Exercise |
Filter the listing below down to the lines with the word "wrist" and copy those.

Information shown |

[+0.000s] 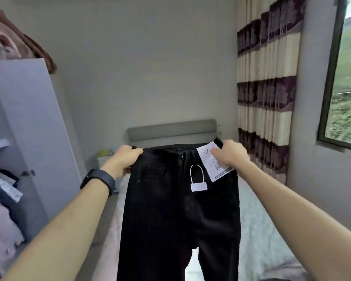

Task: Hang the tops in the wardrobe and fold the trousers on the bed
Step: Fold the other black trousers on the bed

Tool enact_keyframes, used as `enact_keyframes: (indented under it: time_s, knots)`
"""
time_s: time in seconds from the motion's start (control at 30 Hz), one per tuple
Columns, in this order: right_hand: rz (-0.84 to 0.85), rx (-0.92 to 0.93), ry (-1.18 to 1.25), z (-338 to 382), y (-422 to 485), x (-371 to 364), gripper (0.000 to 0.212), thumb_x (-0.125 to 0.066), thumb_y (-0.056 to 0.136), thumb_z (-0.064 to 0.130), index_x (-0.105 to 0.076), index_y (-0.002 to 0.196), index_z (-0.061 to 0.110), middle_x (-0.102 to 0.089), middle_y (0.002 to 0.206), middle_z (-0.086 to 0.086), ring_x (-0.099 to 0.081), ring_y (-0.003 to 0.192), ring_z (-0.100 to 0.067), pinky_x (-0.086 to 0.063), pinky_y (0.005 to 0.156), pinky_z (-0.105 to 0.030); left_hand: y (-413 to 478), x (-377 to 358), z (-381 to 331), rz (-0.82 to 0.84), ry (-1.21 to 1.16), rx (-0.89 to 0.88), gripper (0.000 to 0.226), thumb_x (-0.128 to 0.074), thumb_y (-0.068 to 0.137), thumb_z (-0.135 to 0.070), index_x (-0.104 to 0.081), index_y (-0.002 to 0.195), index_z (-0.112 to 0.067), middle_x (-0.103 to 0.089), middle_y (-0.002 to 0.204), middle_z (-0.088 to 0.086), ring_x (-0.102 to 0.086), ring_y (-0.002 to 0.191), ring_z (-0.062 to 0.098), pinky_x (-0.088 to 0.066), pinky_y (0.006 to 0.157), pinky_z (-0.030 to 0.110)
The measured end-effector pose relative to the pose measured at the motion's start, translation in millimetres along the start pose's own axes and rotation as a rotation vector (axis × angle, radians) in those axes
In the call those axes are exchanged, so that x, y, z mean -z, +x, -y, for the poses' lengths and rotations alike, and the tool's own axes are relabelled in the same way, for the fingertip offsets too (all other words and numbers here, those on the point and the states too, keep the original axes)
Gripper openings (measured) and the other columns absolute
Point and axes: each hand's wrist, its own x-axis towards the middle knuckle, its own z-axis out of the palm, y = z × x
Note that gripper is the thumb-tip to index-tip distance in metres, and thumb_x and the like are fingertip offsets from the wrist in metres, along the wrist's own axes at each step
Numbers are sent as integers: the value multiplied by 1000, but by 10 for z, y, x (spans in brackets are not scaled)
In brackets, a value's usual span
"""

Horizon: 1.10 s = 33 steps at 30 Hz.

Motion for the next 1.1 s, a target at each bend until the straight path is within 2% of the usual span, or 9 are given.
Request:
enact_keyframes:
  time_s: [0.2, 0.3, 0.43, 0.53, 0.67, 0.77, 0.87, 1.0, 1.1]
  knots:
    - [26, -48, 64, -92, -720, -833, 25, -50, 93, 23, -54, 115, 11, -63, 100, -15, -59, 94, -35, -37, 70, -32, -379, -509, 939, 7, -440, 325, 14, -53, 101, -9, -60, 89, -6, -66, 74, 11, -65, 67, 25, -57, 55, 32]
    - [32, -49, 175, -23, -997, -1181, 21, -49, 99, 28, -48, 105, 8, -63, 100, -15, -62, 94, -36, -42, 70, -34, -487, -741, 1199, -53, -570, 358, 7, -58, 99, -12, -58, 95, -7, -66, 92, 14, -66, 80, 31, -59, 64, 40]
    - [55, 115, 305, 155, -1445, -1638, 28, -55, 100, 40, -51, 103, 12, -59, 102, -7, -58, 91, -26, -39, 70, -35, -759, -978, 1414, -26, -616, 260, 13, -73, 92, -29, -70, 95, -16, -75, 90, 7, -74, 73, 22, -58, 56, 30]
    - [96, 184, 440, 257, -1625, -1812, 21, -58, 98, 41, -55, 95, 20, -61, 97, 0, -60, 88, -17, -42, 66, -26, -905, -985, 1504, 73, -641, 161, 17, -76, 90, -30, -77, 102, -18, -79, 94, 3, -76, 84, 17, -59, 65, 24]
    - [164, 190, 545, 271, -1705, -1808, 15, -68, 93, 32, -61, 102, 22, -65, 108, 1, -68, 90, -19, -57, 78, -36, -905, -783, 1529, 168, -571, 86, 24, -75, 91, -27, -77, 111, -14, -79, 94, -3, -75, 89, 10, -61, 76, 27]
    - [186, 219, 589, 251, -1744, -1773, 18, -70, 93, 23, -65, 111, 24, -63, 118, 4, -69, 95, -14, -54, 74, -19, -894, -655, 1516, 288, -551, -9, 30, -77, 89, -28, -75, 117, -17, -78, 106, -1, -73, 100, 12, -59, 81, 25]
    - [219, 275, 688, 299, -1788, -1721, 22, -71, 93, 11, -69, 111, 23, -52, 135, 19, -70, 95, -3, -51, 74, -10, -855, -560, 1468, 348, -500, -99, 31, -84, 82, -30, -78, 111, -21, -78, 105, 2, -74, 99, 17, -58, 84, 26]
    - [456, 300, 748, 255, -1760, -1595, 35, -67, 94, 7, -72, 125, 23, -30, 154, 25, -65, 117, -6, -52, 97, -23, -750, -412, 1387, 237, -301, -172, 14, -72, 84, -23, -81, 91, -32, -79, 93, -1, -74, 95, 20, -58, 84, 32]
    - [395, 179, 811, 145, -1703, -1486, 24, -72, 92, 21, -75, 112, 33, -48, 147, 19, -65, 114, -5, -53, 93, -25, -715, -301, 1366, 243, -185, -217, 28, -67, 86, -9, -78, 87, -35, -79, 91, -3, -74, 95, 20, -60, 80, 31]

Result |
Point and axes: each hand's wrist, its own x-axis towards the middle knuckle, its own z-axis out of the palm, y = z × x
Note that gripper is the thumb-tip to index-tip distance in metres, and thumb_x and the like are fingertip offsets from the wrist in metres, along the wrist's own axes at each step

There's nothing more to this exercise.